When pressed further on specific issues, such as separate electorates, he said: “I cannot go into these details. The actual provisions with regard to protection and safeguards can only be discussed in the two constituent assemblies in which the minorities are represented.”

The Quaid was asked to comment on the recent statements and the speeches by certain Congress leaders to the effect that if the Hindus in Pakistan are treated badly, they will treat Muslims in Hindustan worse. The answer was:

“I hope they will get over this madness and follow the line I am suggesting. It is no use picking up the statements of this man here or that man there. You must remember that in every society there are crooks, cranks and what I call mad people in every part of the world, and this is hardly the place where we can say, ‘what about this man’s statement and what about that man’s statement’.”

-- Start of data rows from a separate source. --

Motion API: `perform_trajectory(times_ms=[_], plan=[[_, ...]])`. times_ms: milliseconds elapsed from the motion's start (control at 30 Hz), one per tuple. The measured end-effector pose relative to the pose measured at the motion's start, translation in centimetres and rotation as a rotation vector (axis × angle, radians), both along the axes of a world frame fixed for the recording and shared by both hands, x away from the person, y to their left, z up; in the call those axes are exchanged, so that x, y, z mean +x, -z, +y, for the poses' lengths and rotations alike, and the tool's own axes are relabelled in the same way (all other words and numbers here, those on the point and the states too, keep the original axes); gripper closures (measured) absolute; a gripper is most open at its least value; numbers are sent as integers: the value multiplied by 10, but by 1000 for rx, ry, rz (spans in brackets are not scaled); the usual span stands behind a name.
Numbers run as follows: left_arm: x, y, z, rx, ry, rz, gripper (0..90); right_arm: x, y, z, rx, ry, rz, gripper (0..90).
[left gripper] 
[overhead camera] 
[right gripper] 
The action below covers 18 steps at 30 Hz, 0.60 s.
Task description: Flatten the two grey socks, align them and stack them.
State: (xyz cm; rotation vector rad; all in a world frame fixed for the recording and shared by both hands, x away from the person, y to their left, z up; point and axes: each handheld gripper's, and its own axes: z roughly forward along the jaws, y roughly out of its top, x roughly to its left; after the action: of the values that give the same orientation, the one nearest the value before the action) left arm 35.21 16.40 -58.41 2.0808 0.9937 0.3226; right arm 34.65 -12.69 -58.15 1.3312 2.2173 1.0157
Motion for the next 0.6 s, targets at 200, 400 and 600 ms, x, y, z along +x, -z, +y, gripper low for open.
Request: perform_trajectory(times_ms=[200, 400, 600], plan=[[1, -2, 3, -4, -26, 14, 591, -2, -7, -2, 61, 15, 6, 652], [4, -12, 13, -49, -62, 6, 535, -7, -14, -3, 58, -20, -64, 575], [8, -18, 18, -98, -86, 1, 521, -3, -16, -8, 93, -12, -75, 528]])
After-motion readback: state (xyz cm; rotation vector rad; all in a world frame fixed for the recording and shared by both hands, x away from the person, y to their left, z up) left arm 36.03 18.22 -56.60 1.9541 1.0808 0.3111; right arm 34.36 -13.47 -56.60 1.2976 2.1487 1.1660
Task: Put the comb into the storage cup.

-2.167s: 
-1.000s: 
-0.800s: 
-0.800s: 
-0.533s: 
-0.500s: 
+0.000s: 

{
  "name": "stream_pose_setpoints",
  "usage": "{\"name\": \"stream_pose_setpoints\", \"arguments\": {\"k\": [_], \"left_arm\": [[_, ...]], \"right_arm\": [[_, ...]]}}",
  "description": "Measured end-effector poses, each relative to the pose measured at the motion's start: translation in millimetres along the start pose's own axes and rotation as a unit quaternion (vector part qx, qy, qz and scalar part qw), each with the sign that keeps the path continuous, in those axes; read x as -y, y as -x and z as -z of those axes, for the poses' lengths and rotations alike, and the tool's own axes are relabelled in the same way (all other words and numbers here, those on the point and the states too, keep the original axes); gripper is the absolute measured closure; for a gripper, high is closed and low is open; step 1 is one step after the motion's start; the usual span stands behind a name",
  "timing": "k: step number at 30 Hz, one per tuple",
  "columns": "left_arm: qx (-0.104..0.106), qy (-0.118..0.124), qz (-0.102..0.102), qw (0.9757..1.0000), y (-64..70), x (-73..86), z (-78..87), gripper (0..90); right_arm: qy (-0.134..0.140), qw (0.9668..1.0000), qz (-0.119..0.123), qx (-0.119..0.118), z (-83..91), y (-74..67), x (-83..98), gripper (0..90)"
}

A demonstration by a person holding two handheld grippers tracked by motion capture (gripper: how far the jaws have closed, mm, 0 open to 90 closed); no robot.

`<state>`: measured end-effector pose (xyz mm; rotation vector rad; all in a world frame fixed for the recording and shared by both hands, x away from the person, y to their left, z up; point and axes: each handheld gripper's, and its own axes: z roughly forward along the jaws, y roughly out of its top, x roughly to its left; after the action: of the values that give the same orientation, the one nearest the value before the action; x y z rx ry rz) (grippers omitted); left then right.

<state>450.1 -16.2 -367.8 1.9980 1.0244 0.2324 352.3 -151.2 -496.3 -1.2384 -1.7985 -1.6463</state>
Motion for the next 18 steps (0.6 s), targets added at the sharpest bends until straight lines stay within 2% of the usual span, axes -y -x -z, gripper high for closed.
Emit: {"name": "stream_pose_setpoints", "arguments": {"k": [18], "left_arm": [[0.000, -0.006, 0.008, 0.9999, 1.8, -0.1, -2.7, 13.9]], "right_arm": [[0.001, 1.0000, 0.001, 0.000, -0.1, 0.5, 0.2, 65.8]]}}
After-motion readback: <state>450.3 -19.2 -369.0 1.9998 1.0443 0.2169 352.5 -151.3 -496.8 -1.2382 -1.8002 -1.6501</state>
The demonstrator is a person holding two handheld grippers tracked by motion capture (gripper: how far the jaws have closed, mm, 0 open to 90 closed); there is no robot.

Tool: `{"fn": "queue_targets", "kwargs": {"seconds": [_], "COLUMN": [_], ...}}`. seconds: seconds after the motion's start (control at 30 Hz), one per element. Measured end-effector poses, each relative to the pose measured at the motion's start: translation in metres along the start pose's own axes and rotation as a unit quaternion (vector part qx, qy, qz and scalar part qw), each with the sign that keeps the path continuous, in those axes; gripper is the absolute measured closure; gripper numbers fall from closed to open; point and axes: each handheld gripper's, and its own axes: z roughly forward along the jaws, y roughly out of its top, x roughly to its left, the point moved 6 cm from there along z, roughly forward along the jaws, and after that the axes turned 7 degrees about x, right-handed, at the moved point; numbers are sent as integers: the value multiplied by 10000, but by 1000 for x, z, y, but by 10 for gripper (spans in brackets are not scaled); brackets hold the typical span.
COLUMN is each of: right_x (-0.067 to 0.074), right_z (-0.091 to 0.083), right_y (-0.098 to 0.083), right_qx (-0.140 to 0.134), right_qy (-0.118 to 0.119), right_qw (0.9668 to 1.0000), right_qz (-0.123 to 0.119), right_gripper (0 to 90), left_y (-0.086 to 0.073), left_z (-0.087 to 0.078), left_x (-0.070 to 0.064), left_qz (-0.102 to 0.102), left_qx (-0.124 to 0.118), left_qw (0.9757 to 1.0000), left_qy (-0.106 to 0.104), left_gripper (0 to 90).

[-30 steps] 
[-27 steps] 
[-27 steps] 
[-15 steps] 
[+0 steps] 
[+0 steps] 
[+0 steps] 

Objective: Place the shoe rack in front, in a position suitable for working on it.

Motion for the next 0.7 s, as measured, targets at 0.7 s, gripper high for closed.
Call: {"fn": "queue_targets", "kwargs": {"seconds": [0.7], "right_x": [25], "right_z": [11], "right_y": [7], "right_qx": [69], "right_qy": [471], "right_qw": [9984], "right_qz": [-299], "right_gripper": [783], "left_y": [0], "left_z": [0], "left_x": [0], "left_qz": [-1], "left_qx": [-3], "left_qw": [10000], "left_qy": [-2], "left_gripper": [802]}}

It was at this press conference that the Quaid-i-Azam was asked: “Will Pakistan be a secular or a theocratic state?” His reply was: “You are asking me a question that is absurd. I do not know what a theocratic state means.”

A correspondent suggested that a theocratic state meant a state where only people of a particular religion, for example Muslims, could be full citizens and non-Muslim would not be full citizens.

The Quaid said: “Then it seems to me that what I have already stated is like throwing water on a duck’s back. For goodness sake, get out of your head the nonsense that is being talked about. What this theocratic state means I do not understand.”

Another correspondent suggested that the questioner meant a state run by maulanas. The Quaid replied: “What about the government run by pandits in Hindustan?” When you talk of democracy I am afraid you have not studied Islam. We learnt democracy 13 centuries ago.”

It should not be difficult for any independent observer to conclude that even before Aug 11, 1947 the founder of Pakistan had a clear thesis on the rights of the minorities. The core elements of this thesis were:

— The Lahore Resolution called for mandatory safeguards drawn up in consultation with them.

— In July 1947 the Quaid made a pledge to the effect that the Constituent Assembly, in which the minorities are represented, will lay down safeguards in the constitution.

— Democracy is not incompatible with Islam, hence belief cannot be invoked to curtail the rights of the minorities.

In his Aug 11 speech the Quaid-i-Azam took a radical step beyond unexplained safeguards and called for excluding religion from the affairs of the state and offered the non-Muslim citizens complete equality with their Muslim compatriots. This may well have been the result of his reflection on what had happened between July 13 and Aug 11, 1947, especially the madness of communal slaughter and the exchange of population between the Indian and Pakistani Punjabs, a course he had ruled out in July.

The greatest irony about this address of historic importance is that it is generally believed to have addressed only the minorities’ rights. This is only partly true. The Quaid’s words were directed at all citizens of Pakistan; the progress of the entire population depended on burying the past (communal politics). What he clearly meant was that discrimination against the minorities would impede Pakistan’s progress. Thus, in Jinnah’s Pakistan the rights and interests of the minorities will be protected by the constitution and the law not only as something due to them but also as an insurance of the state’s integrity.